Je posai ma main sur sa joue, et mis mon regard dans le sien.
- Tu sais que survivre est pour moi une deuxième nature, et je lèguerai ça aux enfants. Toi et moi nous vivrons très vieux, et nous mourrons rassasiés et heureux, après avoir rencontrés nos petits enfants jusqu'à la deuxième génération au moins.
Il me regardait très peu convaincu.
- Nous avons tous les deux côtoyés la mort Angel. Et chaque année, le jour de nos anniversaires respectifs, elle n'hésite pas à nous rappeler qu'elle est la cause de notre plus grande souffrance. Voilà pourquoi aujourd'hui, je crois qu'il est temps pour nous, de renégocier notre contrat avec la vie, pour obtenir de meilleurs conditions pour notre famille. Ça te va ?
Angel récupéra ma main, et posa un baisé au creux de mon poignet, avant d'acquiescer les yeux fermés.
- Donc à partir de maintenant, la vie nous donnera plus de temps à partager ensemble, et en retour nous promettons de la respecter, et de la vivre pour de vrai, en chérissant chaque moment passé ensemble. Ce nouveau contrat durera tant que la famille Walstein, et toute sa nouvelle descendance, tiendra sa part du marché.

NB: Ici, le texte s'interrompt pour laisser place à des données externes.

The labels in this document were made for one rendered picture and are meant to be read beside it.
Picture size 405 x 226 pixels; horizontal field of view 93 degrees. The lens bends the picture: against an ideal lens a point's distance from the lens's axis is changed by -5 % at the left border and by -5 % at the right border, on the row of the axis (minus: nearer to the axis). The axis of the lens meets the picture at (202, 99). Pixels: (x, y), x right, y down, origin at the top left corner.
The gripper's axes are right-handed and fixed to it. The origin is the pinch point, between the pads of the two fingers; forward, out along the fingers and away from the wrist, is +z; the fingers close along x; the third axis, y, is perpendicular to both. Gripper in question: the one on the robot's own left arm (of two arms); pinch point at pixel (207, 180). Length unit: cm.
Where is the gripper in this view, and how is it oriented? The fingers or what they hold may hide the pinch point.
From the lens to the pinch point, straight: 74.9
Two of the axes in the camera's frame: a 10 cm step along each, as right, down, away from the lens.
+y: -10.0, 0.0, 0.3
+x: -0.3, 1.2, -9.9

Angel acquiesça une deuxième fois en gardant ma paume contre ses lèvres. Je lui posai alors la question qui clôturerais cette discussion :
- Donc..., nous aurons dans sept mois et demi nos bébés ?
Il prit une grande inspiration avant de me répondre, ouvrit les yeux pour me fixer intensément pendant quelques temps.
- Oui Alexandra, dans environ sept mois et demi, nous serons les heureux parents de quatre magnifiques bébés.
Je vis dans ses yeux qu'il hésitait, mais j'y voyais également qu'il avait décidé d'essayer. Tout comme il avait pris le risque de m'aimer, il allait également prendre le risque de donner leur chance à la nouvelle génération de Walstein que je portais en mon sein. Par cette présente promesse, je promettais également de toujours tout faire pour nous garder en vie. Eux et moi.
Il n'était plus donc question de penser au suicide, que je gardais comme dernière carte, pour le jour où Angel me quitterait.
- Tu vas être papa, chuchotais-je en lui faisant un magnifique sourire confiant.
Angel me sourit à son tour en me m'effleurant la joue dans un geste tendre.
- Et toi tu seras bientôt maman, répliqua t'il sans me quitter des yeux.
Je rougis de plaisir. Cette constatation me procura une belle, et vibrante vague de bonheur. Celle que j'aurais dû ressentir en apprenant ma grossesse.
- Oui, et à nous deux, nous ferons de merveilleux parents Angel, assurais-je d'une voix douce.
Angel acceptait petit à petit l'idée de devenir parent, et moi aussi. J'avais dorénavant la ferme conviction que tout irait pour le mieux. L'arrivée de ces enfants était un cadeau de plus que la vie nous offrait.